Implementing An Organizational Directory Service

6. The Service Design

Remember that while users will make relatively infrequent use of the directory, its usage will effectively hold up wider activities if the service is either unavailable or inefficient. A user won't be able to send a message to a new recipient until the destination address has been found and retrieved from the directory. The goal of the service design is to define a system that responds quickly to user requests and has high (ideally total) availability.

How well any directory request is handled will largely depend on bandwidth between the calling user and the directory server containing the target data. For small organizations the service will be handled adequately by a single directory server and all users will connect to that server. In certain situations more than one server will be required, an organization with several sites lacking strong network interconnections being the most obvious example. Here low bandwidth connections would limit the usability of the directory if one machine at a central site was used to service all requests. In this case, a simple solution is to install servers at each site and implement a data replication scheme so that each server holds a copy of the entire directory database. In this way every local user has fast access to a site-local access point, and with no need to resort to inter-site networking when resolving directory requests.

This approach is something of a simplification and solutions may vary depending on local requirements. In particular, the way data is distributed and managed across servers will affect the connection map and the replication strategy. In many systems the entire database will be mastered on a central server, with other servers just copying this data (as in the above example). Some circumstances may require that parts of the overall database be mastered across a number of servers. An organization with a number of geographically distributed offices might well master local data in a local server in order to permit update at source. In this case a more complex connection scheme will be required to achieve efficient user access.

As well as providing quick response, the service should be resilient to failure. Even if a single directory server can provide adequate total service, consider deploying a backup in case of failure. Likewise, when data is mastered across servers think about replicating data between them so that any database element is available from more than one server. If the mastering server fails, then a copy of the data will be present in another server. Bear in mind that the replication operation is not `free' - some implementations may well slow down while the database is undergoing change. For this reason, data replication should be used judiciously, i.e. as an optimisation when service would otherwise be provided too slowly or when backups are required.

The following sections go over a few example solutions that should help you choose an appropriate architecture. Note that the more complex distribution schemes are specific to systems based on the X.500 architecture.
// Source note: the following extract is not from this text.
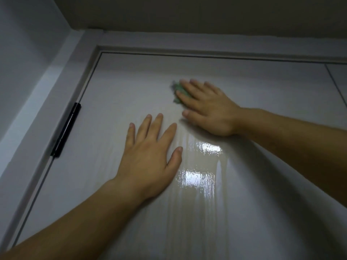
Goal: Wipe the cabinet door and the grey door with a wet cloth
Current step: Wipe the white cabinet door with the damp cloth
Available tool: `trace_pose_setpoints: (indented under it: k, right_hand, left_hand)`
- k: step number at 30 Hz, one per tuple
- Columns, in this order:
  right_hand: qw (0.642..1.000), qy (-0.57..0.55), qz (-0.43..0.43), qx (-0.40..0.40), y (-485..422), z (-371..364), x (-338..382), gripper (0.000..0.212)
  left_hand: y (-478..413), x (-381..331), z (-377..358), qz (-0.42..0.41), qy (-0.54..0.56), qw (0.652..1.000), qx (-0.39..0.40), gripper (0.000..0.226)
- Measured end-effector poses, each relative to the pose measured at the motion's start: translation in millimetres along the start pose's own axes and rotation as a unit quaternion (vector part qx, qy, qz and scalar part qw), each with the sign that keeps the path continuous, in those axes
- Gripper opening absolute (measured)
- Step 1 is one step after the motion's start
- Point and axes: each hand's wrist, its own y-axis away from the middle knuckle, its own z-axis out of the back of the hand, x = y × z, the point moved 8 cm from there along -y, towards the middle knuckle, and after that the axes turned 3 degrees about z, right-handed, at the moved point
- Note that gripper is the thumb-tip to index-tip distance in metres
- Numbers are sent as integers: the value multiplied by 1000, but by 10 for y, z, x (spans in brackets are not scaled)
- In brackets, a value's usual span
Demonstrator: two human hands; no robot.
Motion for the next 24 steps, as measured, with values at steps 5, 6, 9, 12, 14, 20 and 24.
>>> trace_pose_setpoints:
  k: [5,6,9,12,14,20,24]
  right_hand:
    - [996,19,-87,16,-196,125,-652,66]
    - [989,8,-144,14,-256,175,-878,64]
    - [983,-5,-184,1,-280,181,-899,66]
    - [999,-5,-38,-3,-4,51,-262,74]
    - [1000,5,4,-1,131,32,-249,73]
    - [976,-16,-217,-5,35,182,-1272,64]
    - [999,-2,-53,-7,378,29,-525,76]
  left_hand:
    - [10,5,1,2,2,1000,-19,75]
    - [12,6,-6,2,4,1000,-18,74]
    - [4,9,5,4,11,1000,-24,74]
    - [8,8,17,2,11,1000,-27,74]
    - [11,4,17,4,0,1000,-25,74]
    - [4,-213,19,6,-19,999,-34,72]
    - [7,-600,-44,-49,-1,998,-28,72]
Whilst LDAP directories possess some facilities for distribution of data, they are certainly not currently extensive enough to provide a large scale distributed service.

6.1 Central Master

The database is managed in its entirety on a central directory server. If other servers are required to serve remote sites then they receive shadow copies of the entire database from the central server. Figure 6.1 depicts this model.

Figure 6.1 Centrally Mastered Data

Shadow updates should take place on a regular basis. If the database as a whole is small and changes infrequent, then updates should be triggered by modification to the master database. If the database is large and rate of change greater, then the update operation should take place at scheduled times (e.g. during periods of low network activity), in order to avoid undue load on connections between the master and its shadows. The scheduled approach means that the data contained in shadow servers will `lag' the master copy between updates as changes to the master database are only reflected after a shadow update operation has occurred.

Figure 6.2 Distribution Server Architecture with no Replication

6.2 Data Distributed Across Servers

A more complex approach is required if the database is not mastered on a single machine. In this case the solution taken will depend on the capacity of intermediate network connections. If all servers are strongly interconnected then requests can be chained between them (this is illustrated in Figure 6.2). When connections are weak then replication between some or all servers will be necessary in order to ensure adequate performance levels.

Looking at the example in Figure 6.2, if server 2 has low bandwidth connections to servers 1, 3 and 4, then their data should be replicated to server 2. This guarantees that users connected via server 2 will have fast access to the entire database. Similarly, servers 3, 4 and 1 should replicate the data mastered in server 2, in order to serve their users.

6.3 Widely Distributed Data

In very large and complex organizations data may be scattered across a great number of machines. Whilst replication will probably be required to optimise access across the database, care will have to be taken in order to avoid overloading. The following could cause problems:

A single server may not be capable of supporting the entire database. Putting too much in could result in slower response times.
Regular shadowing between every server may cause undue load on hardware, again slowing service.
A complicated replication scheme involving all servers will be difficult to define and manage.
If not all servers are fully interconnected comprehensive replication will not be possible anyway.

Figure 6.3 Replication Around a Backbone

In practice a hybrid scheme involving shadow `centres' will have to be devised. Figure 6.3 depicts a replication scheme built around a server `backbone'. Here a set of `central' machines are interlinked to form the backbone. Backbone servers copy data from those on a spine. Jointly all backbone servers then contain a copy of the full database. User requests coming via peripheral `data master servers' need only go as far as the backbone for a response in the worst case.